ONDCP tackles disposal, abuse of prescription drugs

WASHINGTON: The White House Office of National Drug Control Policy (ONDCP) has launched a wide-reaching outreach effort to educate Americans on proper disposal techniques for prescription drugs while simultaneously warning of the dangers of abusing prescription drugs.

WASHINGTON: The White House Office of National Drug Control Policy (ONDCP) has launched a wide-reaching outreach effort to educate Americans on proper disposal techniques for prescription drugs while simultaneously warning of the dangers of abusing prescription drugs.

"It's the first time we've been able to develop an inter-agency set of guidelines that take into account the challenge of prescription drug abuse and the potential environmental impact of drug disposal," said Jennifer de Vallance, ONDCP press secretary.

ONDCP has been working with the Environmental Protection Agency (EPA), and the Food and Drug Administration (FDA) on the push. In addition to media outreach, the effort also involves work with organizations the American Pharmacists Association, as well as health insurance providers and hospices, to spread information through their newsletters or membership channels.

The new federal prescription drug disposal guidelines urge Americans to take unneeded or expired drugs out of their original container, mix the prescription drugs with an undesirable substance like coffee grounds or kitty litter, and put them in non-descript containers.
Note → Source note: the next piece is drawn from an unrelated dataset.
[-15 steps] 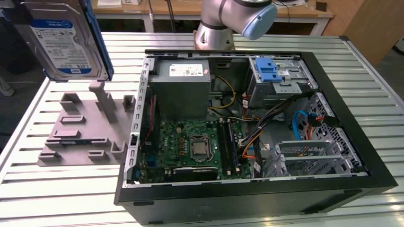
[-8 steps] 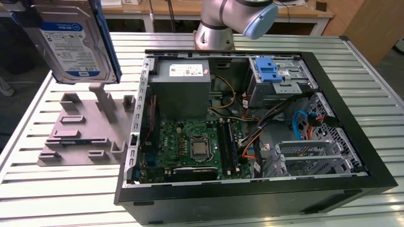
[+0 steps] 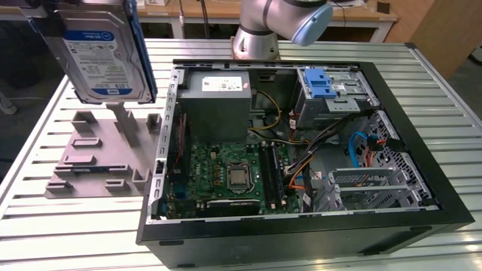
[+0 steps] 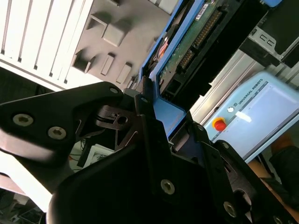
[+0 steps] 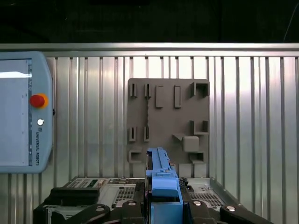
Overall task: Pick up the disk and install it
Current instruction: 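Pick up the disk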
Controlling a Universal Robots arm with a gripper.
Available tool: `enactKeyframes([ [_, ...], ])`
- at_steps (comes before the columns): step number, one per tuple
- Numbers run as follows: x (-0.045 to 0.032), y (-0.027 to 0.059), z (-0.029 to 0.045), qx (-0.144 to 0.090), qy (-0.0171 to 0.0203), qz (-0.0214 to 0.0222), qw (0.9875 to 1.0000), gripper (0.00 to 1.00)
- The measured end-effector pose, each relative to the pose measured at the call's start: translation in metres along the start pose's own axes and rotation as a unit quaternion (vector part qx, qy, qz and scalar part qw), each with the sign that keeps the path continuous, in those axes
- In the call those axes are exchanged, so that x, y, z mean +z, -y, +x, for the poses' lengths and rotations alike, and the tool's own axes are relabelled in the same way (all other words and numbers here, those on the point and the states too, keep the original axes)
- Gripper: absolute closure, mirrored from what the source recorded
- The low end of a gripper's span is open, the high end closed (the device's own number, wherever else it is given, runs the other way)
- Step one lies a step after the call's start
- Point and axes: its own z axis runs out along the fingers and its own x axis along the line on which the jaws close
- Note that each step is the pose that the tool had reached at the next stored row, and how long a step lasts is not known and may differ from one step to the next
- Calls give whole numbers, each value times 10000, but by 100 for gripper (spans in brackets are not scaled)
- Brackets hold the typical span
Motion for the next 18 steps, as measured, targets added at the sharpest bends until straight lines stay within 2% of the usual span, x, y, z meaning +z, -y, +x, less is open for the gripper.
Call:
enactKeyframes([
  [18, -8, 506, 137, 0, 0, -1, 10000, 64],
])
It also asks that people return unused or expired prescription drugs to pharmaceutical take-back locations.

The outreach will also attempt to tackle the growing problem of illicit use of prescription drugs. According to ONDCP, approximately 6.4 million Americans report non-medical use of prescription drugs. The abuse, de Vallance said, is fueled by the relative ease of access to prescription drugs. More than 60 % of people who abuse prescription drugs say they got them from a friend or relative, according to ONDCP research.

Later this month, ONDCP will place an open letter in the top 25 newspapers across the country to educate people about the dangers of prescription drug abuse.

"Our research shows young people as well as adults think abusing prescription drugs is safer than abusing illegal drugs,"  de Vallance said. "They have a false sense of safety."